Parlons peu, parlons bien. Si je me suis arrêté un peu plus longtemps sur cet article de Nadim Koteich, c’est non seulement pour dénoncer son contenu, mais aussi parce que le journaliste travaille pour le Futur, partie prenante de l’échiquier politique, et il est suivi par de nombreux lecteurs libanais et arabes, notamment de confession sunnite. Comme la bataille d’opinion est capitale en politique, il est de mon devoir patriotique de combattre le parasitage des esprits. Les Libanais doivent savoir qu’ils ont actuellement deux problèmes politiques majeurs. L’élection présidentielle, sachant que la vacance est en place depuis plus d’un an et demi (après le 25 mai 2014), et les élections législatives, qui doivent se tenir dans moins d’un an et demi (avant le 20 juin 2017). Tout le reste est secondaire. J’ai bien dit au niveau « politique », car sur les autres plans, « la crise des déchets » par exemple, restera à jamais, la honte de tous les responsables libanais sans exception, notamment ceux qui forment le gouvernement de Tammam Salam.

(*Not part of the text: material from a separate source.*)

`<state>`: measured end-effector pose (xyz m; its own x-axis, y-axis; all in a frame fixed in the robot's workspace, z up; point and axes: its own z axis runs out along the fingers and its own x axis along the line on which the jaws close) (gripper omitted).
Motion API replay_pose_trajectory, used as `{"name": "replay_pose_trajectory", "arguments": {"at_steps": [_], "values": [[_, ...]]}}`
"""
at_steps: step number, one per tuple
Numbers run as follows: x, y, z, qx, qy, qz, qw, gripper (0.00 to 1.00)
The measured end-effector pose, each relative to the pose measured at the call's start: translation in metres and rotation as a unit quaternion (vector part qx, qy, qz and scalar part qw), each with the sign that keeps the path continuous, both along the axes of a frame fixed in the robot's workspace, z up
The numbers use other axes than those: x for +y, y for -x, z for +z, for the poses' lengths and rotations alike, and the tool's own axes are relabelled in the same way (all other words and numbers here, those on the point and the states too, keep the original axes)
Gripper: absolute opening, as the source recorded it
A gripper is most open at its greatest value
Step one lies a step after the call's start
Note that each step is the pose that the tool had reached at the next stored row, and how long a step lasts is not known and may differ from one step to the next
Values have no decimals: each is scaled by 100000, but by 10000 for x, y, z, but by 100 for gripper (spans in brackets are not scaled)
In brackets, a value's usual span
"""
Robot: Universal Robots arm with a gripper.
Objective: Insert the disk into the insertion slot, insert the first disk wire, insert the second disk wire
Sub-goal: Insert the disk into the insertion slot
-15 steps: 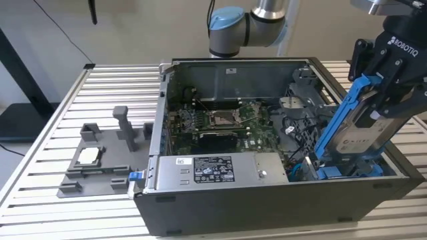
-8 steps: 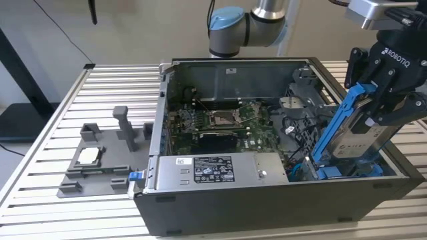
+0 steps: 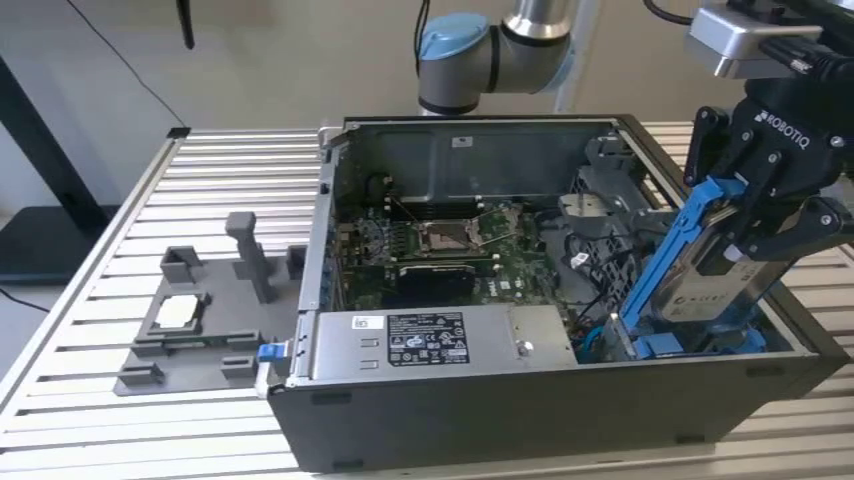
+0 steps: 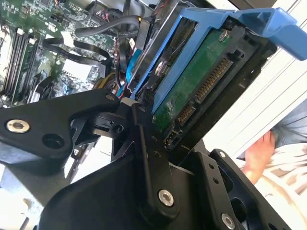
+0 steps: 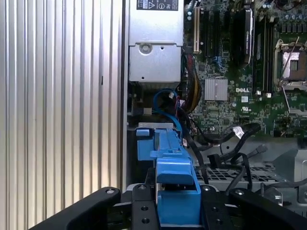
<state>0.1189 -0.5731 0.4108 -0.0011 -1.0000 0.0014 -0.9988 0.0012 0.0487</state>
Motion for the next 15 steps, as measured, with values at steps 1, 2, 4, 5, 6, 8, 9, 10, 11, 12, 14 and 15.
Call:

Et sur ces deux points, certains ne savent plus quoi inventer pour brouiller les esprits, des Libanais en général et des partisans du Futur tout particulièrement, la communauté sunnite. Sur le premier dossier, certains veulent faire oublier l’erreur politique de Saad Hariri et le caractère délirant du soutien du camp Hariri-Joumblatt à la candidature de Sleimane Frangié, le « frère » de Bachar el-Assad et celui qui ne forme « qu’une seule personne » avec Hassan Nasrallah, qui a été l’élément catalyseur de l’initiative Geagea-Aoun. A propos, en classant mes notes, je suis tombé sur cette déclaration très éloquente de Nouhad Machnouk, le ministre libanais de l’Intérieur, un éléphant du Futur, dont un des conseillers nous dit-on n’est autre que Nadim Koteich, datant du 19 décembre 2015 : « Frangié s’est porté candidat à une présidence du réalisme politique sincère ». Appréciez cette langue de bois très explicite pourtant du « réalisme politique sincère ». Plus grave encore, sur le deuxième dossier, certains font l'impossible pour fuir la réalité de cette nécessité absolue de remplacer la loi électorale archaïque actuelle dite loi de 1960, non représentative, qui se trouve être particulièrement favorable au Courant du Futur et au Parti socialiste, et très défavorable aux Forces libanaises et au Courant patriotique libre, mais aussi aux Kataeb, par une nouvelle loi électorale représentative, la circonscription uninominale (à deux tours ou par tirage au sort), qui est au centre du rapprochement entre les frères ennemis, Geagea et Aoun. Tout le reste n’est que palabres au pays des palabres, 2art 7aké fi balad 2art el 7aké. Et pourtant, des gens, comme Nadim Koteich, insistent avec une malhonnêteté inouïe, pour présenter ce différend politique de nature démocratique, plutôt comme un clivage confessionnel de nature identitaire. C’est consternant et c’est abject. Au lieu de renforcer la concorde nationale, certains nourrissent la discorde islamo-chrétienne. Dans tous les cas, ils assumeront les conséquences. Et des conséquences, il y en aura, s’ils insistent sur cette voie dangereuse, et s'ils n’ont pas le courage de regarder la réalité en face et de faire le bon diagnostic.